* **INSTRUCTIONS FOR THE TASK**: Below is a block of entries; repeat exactly the lines starting at the line that contains "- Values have" and ending at the line that contains "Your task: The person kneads", both included.

-*-

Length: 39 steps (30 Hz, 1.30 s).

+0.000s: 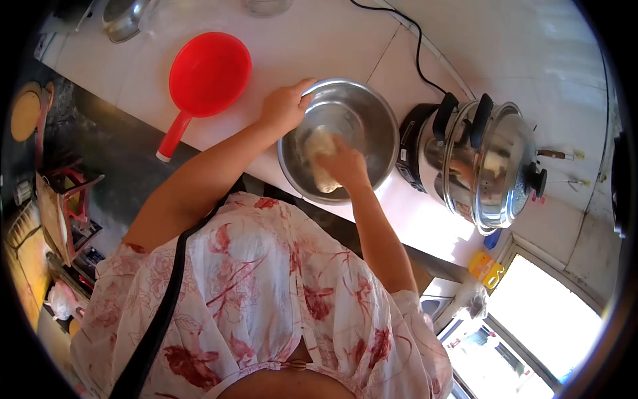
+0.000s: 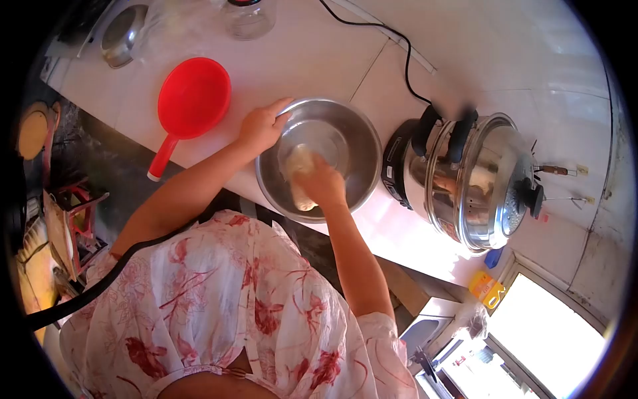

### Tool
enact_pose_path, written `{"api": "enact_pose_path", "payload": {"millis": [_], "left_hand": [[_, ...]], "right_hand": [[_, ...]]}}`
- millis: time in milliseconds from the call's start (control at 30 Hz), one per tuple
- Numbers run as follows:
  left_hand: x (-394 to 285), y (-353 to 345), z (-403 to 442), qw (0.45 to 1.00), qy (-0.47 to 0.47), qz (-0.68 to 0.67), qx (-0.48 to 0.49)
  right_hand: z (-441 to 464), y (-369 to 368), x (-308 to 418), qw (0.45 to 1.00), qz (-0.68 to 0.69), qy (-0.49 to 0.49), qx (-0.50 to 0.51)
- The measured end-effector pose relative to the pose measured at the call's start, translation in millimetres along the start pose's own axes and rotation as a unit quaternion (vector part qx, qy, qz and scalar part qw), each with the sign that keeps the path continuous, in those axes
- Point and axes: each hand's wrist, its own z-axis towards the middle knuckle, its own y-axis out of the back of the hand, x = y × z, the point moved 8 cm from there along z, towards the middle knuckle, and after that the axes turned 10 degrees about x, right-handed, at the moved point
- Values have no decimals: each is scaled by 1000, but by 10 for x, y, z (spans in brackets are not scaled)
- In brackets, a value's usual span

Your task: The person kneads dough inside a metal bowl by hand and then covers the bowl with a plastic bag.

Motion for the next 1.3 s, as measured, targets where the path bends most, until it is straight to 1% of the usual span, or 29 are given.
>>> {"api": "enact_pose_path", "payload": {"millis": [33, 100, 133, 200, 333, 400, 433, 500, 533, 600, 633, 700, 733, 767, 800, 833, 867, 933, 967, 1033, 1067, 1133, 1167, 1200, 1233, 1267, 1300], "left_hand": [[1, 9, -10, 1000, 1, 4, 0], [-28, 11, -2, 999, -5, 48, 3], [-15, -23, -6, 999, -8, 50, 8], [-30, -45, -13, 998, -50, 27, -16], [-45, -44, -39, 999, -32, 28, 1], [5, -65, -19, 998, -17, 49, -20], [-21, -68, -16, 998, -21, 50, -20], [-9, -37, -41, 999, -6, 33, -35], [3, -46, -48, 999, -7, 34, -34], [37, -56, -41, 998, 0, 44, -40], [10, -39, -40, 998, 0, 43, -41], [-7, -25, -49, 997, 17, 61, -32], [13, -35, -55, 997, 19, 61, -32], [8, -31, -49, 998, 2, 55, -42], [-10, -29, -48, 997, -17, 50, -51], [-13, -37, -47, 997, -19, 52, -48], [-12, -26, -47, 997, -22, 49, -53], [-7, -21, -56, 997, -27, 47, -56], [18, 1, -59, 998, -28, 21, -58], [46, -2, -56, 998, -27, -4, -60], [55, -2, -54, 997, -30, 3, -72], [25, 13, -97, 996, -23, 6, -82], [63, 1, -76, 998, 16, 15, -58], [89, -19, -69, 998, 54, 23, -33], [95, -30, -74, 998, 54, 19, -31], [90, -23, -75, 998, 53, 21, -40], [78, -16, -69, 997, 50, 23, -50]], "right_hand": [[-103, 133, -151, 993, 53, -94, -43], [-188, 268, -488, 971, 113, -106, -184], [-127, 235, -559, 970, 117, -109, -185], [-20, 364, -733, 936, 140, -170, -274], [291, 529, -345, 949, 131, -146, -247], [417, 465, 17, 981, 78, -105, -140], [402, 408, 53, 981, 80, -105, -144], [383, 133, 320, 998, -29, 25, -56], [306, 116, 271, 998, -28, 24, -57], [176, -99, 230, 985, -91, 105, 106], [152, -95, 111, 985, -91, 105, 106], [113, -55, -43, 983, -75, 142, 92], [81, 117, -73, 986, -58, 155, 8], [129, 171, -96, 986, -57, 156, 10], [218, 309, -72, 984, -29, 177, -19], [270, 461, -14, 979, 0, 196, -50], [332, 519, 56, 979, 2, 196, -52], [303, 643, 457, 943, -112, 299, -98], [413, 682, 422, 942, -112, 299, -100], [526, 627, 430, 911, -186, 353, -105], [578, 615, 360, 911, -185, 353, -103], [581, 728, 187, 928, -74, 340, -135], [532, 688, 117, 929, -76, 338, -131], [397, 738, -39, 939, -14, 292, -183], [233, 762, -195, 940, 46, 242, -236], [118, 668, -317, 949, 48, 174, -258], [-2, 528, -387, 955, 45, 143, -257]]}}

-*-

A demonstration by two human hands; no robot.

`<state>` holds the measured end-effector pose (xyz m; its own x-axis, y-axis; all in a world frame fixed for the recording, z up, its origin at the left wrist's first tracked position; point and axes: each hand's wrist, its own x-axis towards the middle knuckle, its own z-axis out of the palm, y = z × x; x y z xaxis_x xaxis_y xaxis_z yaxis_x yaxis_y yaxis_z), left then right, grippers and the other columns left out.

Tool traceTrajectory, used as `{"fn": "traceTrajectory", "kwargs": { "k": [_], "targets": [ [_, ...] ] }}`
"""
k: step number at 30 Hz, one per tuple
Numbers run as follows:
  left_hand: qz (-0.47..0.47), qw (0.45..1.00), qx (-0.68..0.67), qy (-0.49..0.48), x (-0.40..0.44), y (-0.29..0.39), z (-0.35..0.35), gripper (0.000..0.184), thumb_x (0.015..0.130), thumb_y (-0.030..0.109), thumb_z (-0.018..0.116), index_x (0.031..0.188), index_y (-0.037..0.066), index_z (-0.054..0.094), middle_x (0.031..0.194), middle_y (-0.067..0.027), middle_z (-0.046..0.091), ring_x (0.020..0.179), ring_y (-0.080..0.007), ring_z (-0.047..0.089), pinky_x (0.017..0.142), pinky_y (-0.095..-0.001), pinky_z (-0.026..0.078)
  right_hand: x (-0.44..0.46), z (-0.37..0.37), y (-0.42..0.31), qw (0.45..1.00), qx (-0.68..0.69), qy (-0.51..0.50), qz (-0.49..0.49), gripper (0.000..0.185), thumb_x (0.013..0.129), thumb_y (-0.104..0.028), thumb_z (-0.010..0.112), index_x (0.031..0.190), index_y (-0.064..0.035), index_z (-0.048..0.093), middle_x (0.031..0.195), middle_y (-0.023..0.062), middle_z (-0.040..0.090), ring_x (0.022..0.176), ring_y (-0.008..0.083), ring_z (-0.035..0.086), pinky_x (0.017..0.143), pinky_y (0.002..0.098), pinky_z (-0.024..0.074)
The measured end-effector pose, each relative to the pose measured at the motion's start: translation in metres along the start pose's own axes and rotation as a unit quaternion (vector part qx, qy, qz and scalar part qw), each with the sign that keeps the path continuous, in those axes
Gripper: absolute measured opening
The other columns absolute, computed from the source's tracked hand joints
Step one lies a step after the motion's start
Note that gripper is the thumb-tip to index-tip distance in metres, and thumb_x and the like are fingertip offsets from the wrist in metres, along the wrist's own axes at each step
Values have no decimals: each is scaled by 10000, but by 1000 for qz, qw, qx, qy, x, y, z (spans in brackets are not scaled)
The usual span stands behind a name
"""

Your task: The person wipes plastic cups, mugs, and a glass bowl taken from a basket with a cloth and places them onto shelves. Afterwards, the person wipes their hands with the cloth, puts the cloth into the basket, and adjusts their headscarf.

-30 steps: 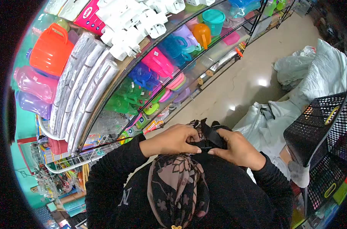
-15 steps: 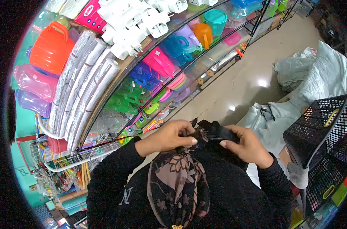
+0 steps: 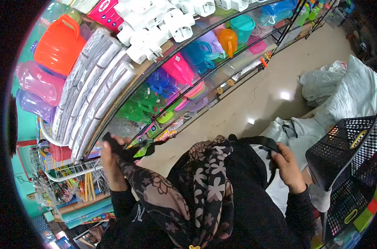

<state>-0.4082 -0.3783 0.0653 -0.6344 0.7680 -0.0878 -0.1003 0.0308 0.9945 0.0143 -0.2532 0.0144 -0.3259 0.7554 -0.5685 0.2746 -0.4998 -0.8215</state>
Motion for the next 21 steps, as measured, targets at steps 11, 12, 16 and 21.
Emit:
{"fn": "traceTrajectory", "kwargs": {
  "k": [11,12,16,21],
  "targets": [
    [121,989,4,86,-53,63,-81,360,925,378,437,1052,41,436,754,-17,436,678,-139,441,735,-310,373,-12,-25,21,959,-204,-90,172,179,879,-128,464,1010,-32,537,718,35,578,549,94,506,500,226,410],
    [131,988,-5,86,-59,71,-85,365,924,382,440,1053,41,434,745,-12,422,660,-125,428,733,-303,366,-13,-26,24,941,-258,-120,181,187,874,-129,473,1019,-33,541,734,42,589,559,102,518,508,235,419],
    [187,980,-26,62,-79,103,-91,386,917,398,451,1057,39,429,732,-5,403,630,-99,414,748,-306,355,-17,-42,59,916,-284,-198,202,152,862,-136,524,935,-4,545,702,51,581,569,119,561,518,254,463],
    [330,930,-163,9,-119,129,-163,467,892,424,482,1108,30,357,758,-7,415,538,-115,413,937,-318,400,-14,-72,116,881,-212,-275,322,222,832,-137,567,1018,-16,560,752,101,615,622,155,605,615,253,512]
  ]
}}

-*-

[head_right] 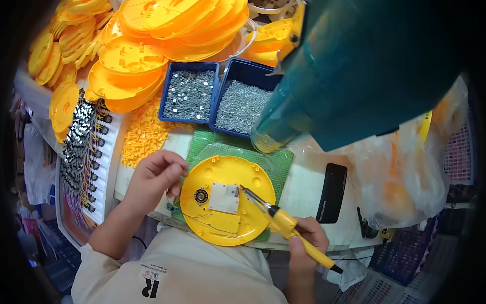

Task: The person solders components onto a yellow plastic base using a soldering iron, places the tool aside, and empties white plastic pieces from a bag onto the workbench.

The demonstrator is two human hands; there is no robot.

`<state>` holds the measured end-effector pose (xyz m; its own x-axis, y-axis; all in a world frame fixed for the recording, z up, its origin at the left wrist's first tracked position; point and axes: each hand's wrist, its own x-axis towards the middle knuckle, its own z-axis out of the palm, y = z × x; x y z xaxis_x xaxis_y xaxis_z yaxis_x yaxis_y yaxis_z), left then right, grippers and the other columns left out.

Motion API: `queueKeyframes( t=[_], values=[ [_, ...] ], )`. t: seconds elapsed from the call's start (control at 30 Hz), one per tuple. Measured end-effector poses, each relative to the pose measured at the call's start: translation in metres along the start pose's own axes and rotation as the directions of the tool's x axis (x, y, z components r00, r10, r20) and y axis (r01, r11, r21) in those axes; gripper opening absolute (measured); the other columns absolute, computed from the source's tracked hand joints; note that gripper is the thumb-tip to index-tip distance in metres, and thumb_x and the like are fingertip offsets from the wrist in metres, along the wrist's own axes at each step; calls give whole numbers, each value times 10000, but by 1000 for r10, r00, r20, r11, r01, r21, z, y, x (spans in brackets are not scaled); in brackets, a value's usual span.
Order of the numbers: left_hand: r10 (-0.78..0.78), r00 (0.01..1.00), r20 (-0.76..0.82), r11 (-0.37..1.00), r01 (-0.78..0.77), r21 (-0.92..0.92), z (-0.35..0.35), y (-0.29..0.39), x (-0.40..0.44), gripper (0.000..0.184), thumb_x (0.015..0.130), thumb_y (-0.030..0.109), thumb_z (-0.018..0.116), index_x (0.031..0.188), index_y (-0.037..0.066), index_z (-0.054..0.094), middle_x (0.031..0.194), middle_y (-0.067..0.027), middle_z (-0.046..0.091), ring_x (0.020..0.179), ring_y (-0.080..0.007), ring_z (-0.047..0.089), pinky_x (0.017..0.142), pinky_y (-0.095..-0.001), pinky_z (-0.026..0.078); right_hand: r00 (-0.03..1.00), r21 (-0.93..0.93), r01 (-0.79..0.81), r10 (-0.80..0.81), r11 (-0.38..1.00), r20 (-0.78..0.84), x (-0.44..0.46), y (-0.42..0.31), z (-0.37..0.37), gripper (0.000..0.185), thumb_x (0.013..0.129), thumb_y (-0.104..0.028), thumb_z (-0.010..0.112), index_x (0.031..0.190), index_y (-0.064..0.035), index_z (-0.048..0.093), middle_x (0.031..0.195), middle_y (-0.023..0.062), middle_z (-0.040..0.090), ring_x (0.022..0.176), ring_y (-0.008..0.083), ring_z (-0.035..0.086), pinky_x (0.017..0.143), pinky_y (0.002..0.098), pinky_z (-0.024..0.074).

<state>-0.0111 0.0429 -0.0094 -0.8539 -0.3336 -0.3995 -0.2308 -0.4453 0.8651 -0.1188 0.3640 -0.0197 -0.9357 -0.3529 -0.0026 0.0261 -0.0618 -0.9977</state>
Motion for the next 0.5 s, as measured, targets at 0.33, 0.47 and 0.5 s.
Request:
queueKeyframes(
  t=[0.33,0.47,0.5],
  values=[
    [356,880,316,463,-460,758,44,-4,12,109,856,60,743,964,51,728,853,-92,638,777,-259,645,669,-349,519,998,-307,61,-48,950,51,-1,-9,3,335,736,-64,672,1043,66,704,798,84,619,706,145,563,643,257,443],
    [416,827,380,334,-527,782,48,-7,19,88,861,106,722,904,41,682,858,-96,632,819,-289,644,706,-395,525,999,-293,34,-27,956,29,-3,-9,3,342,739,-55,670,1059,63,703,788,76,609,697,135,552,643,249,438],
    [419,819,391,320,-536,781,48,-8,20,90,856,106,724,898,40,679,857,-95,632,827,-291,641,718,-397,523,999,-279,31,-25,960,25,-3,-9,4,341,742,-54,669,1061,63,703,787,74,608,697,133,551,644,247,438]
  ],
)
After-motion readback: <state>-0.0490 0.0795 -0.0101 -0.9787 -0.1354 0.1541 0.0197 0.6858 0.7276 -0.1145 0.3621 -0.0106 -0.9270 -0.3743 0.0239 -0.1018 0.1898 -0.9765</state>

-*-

* **TASK RESULT**:
- Values have no decimals: each is scaled by 1000, but by 10 for x, y, z (spans in brackets are not scaled)
- In brackets, a value's usual span

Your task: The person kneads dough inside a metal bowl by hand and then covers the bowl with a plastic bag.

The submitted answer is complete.